It appears that your dmesg output was truncated.  As a general first step, try running only untainted kernels for a few days.  If the problem goes away, it is likely because of a bug in the beta nVidia drivers.  If the problem persists, we will need to dig deeper.

----------

## optiluca

Afraid to say that is not really an option, since no other drivers work on this card  :Sad:   The attached dmesg was from a good boot though...  Maybe I just didn't copy the entire thing over?   :Embarassed: 

----------

## Hu

 *optiluca wrote:*   

> Afraid to say that is not really an option, since no other drivers work on this card   The attached dmesg was from a good boot though...  Maybe I just didn't copy the entire thing over?  

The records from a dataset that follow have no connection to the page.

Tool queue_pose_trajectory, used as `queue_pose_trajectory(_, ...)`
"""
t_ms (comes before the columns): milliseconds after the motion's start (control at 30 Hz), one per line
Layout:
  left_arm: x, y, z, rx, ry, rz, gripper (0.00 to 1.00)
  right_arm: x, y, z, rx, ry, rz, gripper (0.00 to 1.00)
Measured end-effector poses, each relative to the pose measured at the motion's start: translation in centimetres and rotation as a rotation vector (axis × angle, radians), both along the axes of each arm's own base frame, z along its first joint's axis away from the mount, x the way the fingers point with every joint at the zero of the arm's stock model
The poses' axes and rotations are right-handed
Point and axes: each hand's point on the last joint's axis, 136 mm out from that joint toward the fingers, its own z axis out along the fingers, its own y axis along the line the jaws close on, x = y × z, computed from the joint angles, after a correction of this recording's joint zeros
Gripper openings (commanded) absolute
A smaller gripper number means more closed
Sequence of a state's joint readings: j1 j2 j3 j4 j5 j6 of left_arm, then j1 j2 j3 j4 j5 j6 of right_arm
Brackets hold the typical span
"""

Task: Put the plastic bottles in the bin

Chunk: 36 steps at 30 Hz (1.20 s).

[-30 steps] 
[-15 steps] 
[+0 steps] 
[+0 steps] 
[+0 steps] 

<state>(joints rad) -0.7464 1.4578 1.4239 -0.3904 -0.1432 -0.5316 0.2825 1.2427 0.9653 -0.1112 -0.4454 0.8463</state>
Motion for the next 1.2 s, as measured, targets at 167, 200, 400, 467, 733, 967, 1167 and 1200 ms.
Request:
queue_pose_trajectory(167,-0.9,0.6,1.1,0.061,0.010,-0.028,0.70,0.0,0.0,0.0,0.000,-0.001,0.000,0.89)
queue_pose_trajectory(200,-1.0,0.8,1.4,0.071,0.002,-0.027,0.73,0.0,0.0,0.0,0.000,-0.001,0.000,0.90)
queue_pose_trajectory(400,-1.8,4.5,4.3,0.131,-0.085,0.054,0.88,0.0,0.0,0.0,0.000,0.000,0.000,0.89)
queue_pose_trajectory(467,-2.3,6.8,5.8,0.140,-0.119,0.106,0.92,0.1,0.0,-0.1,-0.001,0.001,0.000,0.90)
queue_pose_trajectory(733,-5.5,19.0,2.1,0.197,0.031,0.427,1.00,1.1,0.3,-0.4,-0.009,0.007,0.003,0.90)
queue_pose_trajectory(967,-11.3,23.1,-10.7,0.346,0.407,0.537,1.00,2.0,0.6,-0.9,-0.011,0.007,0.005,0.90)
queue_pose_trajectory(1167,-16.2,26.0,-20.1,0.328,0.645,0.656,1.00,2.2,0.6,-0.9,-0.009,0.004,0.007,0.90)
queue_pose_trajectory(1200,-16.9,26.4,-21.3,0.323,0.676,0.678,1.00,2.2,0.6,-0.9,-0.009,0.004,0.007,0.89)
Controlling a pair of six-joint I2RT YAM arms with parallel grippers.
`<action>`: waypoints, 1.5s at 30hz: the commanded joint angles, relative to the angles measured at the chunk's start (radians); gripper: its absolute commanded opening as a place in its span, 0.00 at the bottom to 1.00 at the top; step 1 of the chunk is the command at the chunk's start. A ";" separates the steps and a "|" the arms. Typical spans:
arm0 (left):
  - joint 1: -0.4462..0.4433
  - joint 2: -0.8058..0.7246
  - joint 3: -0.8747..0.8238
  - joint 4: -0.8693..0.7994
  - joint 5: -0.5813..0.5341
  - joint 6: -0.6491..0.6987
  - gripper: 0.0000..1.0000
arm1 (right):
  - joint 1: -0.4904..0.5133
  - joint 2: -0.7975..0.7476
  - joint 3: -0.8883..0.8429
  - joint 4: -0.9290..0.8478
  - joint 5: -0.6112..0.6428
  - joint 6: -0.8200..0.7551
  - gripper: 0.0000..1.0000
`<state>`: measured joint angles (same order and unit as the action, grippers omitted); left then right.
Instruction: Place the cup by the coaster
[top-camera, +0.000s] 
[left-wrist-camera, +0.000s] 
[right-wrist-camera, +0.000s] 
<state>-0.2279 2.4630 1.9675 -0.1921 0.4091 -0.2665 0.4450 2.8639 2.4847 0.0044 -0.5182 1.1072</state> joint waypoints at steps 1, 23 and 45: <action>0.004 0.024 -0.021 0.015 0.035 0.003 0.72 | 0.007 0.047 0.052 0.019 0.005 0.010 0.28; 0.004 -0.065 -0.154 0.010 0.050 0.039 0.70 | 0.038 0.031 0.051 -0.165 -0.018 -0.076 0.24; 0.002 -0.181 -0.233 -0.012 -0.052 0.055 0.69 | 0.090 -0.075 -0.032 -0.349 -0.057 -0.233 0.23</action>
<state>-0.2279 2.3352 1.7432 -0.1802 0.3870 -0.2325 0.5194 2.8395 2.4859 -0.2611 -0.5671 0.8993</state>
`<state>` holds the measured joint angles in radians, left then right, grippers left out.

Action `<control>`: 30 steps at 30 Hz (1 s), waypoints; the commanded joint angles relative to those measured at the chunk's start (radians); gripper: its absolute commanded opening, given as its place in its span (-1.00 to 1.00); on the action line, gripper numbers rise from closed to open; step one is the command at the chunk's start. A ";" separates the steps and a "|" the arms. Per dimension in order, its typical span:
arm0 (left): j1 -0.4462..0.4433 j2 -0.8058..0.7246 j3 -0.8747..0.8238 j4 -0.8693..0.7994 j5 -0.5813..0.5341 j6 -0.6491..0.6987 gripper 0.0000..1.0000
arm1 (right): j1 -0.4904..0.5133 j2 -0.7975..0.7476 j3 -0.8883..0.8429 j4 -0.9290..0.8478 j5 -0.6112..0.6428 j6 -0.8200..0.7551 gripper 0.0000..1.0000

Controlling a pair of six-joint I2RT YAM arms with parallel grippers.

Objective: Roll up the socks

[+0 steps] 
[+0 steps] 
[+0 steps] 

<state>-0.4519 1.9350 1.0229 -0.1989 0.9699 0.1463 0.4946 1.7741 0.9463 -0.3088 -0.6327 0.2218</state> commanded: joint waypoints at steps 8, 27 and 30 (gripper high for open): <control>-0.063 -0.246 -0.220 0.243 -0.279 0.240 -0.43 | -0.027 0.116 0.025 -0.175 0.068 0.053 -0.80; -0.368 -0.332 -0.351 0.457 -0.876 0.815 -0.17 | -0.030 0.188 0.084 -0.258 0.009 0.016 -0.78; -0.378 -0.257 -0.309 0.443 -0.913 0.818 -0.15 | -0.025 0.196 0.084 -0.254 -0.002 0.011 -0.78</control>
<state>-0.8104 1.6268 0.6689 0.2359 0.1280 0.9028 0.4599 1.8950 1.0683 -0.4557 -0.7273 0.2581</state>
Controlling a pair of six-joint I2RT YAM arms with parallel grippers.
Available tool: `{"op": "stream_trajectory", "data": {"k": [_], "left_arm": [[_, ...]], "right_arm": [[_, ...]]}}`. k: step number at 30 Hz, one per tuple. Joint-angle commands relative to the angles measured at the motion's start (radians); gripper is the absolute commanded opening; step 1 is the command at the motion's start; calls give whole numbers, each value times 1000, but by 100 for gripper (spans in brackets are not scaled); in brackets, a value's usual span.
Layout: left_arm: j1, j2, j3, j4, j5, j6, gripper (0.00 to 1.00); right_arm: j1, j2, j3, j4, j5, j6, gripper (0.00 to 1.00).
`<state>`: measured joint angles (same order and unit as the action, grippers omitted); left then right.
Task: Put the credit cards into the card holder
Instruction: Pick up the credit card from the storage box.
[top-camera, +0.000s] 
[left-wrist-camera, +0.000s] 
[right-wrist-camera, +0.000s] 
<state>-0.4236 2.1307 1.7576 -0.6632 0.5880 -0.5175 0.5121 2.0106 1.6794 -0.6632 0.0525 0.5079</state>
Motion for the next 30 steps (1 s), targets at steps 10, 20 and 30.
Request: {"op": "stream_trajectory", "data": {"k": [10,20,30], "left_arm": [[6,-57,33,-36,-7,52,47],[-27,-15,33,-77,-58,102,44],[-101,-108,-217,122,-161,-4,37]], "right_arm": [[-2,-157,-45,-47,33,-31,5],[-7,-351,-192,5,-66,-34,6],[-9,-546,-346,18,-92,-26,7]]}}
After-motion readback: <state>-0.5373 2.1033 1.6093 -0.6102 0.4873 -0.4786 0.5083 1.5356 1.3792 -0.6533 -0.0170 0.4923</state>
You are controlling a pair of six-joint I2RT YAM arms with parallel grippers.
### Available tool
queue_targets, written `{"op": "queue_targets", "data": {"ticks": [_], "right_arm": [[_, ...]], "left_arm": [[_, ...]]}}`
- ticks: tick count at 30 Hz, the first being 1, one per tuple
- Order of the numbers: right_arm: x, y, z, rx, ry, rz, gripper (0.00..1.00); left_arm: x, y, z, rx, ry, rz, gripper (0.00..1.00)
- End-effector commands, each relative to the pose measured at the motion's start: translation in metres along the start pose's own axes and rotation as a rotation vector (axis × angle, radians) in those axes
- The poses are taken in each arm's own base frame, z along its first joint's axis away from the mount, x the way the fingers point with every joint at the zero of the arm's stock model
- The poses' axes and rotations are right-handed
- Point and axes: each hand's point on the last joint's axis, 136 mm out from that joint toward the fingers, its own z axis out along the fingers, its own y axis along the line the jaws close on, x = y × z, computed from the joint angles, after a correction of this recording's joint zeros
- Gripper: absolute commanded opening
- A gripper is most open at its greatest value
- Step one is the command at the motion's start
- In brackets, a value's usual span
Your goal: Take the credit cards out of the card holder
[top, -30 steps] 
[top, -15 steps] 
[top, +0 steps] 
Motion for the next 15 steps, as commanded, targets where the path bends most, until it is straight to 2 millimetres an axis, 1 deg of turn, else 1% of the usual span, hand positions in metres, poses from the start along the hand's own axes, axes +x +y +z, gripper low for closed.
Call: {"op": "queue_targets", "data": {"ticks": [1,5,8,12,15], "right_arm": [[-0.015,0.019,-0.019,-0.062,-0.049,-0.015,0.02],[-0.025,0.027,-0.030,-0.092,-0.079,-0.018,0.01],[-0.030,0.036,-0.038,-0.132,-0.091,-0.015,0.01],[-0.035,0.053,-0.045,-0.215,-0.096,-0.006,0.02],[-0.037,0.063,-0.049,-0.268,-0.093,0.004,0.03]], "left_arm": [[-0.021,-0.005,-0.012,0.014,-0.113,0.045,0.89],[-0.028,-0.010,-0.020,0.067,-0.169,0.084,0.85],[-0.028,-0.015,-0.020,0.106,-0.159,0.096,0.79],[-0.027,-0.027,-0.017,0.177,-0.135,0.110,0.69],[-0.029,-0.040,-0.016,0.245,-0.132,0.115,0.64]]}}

 So you cannot get any video, even text mode, without using the proprietary drivers?

The forum imposes a limit on how much you can paste.  If you exceed that limit, the post is truncated.

----------

## optiluca

I can get text mode ofc.  Just saying that if the Nvidia driver were actually the cause of this issue, there is not much I could do about it until they just iron this bug out.  I will remove the driver and try rebooting a few times to see if the problem manifests itself still.  Anyway, on the next bad boot I shall post the relevant dmesg, hopefully in full   :Embarassed: 

Thanks for your assistance  :Smile: 

EDIT:  I had a few lockups but they were so bad that the system could not finish booting and I could not get a dmesg output.  In any case I have switched to zen sources (2.6.34) and I can say that after many boots I still have not seen the lockup issue once.  It is instead replaced by a sporadic hang on shutdown, after the system has successfully stopped all services it will hang when "remounting partitions read only".  A much less annoying issue however, since killing the system at this stage has no ill effect, and the filesystems have no errors upon boot.  Definitely a kernel issue anyway...  If the issue comes back I shall try to debug it more thoroughly, but its sporadic nature makes this quite hard...   :Confused: 

----------

## depontius

Won't the vesa driver work?  Supposedly nVidia deprecated the nv driver in favor of vesa.  I know it may not perform well, but it ought to work.  any idea if there has been any work on the FX880 yet by nouveau, even if it isn't ready yet?

(I just got approved to get a W510 at work, hence the search and the 2 threads that showed up here.)

----------

## optiluca

I have not tried, but I successfully ran an ubuntu livecd which uses nouveau so that should not be a problem.  In any case, kernel *.34 with the latest nvidia drivers is definitely a much better option that *.35 with vesa/nouveau, so I would just use that if I were you  :Smile:   As soon as I successfully get the *.35 series working on this I will be marking this as solved, till then it's zen sources 2.6.34 for me...

----------

## depontius

Could you give some summary of the features you've got working?

In an hour or two or searching, I found stuff indicating wireless, video, suspend/hibernate, and cpu idle and frequency scaling problems.  I also get the impression that there's a BIOS (+ some other platform code) update available that fixes some number of these problems.  You've only spoken to the video/2.6.35 problems here, how well is your W510 working, otherwise?

----------

## optiluca

Unreliable suspend to ram (sometimes fails to wake up), non functioning suspend to disk, every 5 shutdowns or so it hangs at "remounting / read only" (but killing it then has no ill effects).  I had to add a line to xorg.conf to get the brightness controls to work under X, otherwise everything working fine (that would include webcam, microphone, volume control, sound, wireless, USB 3.0 as module unloaded for suspend to ram)  My bios is version 1.17 I believe, it's what the machine came with so I guess that's what they are preloading, maybe something newer by now.  External monitors also seem to work using the nvidia driver, so do all pointing devices.  Just remember to enable thinkpad support in the kernel.

As for CPU scaling issues they are more subtle, could you send me what you found so I can check if I have any problems?  If I do they are not noticeable...

----------

## depontius

Most of my info is at work, but have you checked out ThinkWiki?

http://www.thinkwiki.org/wiki/Category:W510

----------

## optiluca

Indeed I have.  Half of it is out of date though, so most *issues* are total non issues as it stands.  Eg my suspend to ram, while being flaky, does work more than once.  I believe that it only causes issues when I change something while the system is sleeping (plug it in/remove a usb device etc etc), even though I can't be sure of that.  Everything network related works just fine (that includes gigabit ethernet) and I most certainly have more than 3 GB of ram being recognised here...  Basically the entire page is rather pessimistic, with the only exception of the nvidia drivers version, as the one they suggest stopped working with recent kernels (*.32 and above or something like that I believe).

BTW I have just updated my zen sources to the 2.6.35 series and rebooted 6 times, no random lockups to be seen.  I am not going to say that zen sources don't suffer the problem quite yet, but it certainly seems so for now.  *crosses fingers*

EDIT: Other threads following what appears to be the same bootup issue: https://forums.gentoo.org/viewtopic-t-842775-start-25.html , https://forums.gentoo.org/viewtopic-p-6413272.html

----------